The team will take induced pluripotent stem cells (iPSC), which can be differentiated into any kind of cell in the body and change them into hematopoietic stem cells — precursors to microglia. “The general application will require off-the-shelf cells that are a close match to the recipient,” said Low. “These microglia are young and won’t have the phenotype of overactive cells seen in an injured brain.”
Stem cell experience
Both Grande and Parr have experience working with iPSC translation; Grande in the treatment of stroke and Parr in treating spinal cord injury. “Dr. Grande and Dr. Parr will help us translate the research to the clinical setting and are assisting with different aspects of the study,” said Low. “Being involved now will help them understand how these cells can be manipulated in the future.”

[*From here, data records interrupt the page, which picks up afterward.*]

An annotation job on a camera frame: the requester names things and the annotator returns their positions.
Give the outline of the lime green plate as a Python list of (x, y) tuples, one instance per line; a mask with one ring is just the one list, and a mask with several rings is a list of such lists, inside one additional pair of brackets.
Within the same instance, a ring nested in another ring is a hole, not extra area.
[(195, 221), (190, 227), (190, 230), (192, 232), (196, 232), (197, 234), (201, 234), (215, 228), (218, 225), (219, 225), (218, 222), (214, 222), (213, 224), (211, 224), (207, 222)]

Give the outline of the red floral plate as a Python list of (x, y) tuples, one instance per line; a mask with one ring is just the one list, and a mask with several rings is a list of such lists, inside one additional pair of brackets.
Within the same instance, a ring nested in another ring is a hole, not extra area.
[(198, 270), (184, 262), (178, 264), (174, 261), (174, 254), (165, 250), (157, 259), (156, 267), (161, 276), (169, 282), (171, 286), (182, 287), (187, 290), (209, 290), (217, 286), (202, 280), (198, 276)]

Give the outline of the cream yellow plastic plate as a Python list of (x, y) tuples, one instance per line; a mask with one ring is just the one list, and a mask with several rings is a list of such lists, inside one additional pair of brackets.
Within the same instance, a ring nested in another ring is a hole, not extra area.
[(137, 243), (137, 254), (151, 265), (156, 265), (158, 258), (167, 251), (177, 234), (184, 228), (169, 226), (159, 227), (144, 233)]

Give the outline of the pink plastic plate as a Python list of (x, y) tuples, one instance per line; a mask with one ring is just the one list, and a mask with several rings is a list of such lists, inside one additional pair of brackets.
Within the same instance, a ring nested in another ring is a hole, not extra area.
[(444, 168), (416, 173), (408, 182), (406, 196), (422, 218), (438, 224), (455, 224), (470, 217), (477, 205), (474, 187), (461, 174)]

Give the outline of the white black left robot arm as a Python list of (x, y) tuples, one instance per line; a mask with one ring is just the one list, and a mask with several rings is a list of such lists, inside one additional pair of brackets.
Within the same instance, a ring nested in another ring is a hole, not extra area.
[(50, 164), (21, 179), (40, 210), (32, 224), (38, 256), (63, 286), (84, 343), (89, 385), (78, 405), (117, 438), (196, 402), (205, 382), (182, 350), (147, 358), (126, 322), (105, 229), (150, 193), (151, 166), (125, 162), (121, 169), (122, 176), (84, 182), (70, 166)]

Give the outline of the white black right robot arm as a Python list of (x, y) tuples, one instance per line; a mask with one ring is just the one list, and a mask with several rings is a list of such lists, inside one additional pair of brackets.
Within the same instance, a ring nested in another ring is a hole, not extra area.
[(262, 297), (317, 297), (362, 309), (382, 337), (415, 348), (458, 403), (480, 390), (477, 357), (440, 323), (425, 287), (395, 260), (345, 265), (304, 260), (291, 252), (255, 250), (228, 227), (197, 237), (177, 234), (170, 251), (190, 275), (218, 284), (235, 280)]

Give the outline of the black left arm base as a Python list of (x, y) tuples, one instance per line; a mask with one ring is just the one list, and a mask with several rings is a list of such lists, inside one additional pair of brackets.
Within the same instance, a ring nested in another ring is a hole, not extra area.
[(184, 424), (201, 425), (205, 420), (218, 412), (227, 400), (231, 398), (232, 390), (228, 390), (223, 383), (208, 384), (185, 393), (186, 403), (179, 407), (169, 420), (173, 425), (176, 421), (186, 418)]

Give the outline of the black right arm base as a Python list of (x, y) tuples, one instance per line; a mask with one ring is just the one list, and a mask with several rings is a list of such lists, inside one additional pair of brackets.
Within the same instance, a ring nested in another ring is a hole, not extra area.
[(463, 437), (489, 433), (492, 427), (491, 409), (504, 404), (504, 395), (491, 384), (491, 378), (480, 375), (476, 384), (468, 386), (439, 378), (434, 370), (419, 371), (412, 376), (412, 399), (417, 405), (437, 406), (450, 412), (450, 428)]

The team’s expectation is that one treatment will be all that’s needed. “The new microglia will take over the deficient cells,” said Low. “In previous studies, functional benefits arose one to two months after replacement in an animal model. We expect that it might take a little longer in humans.” The team will know they’ve successfully transformed the brain environments of their brain-injured animal subjects when they demonstrate the ability to walk again and to navigate certain mazes.
Low and his team hope to get started on this work as soon as the budget is finalized with the funding agency.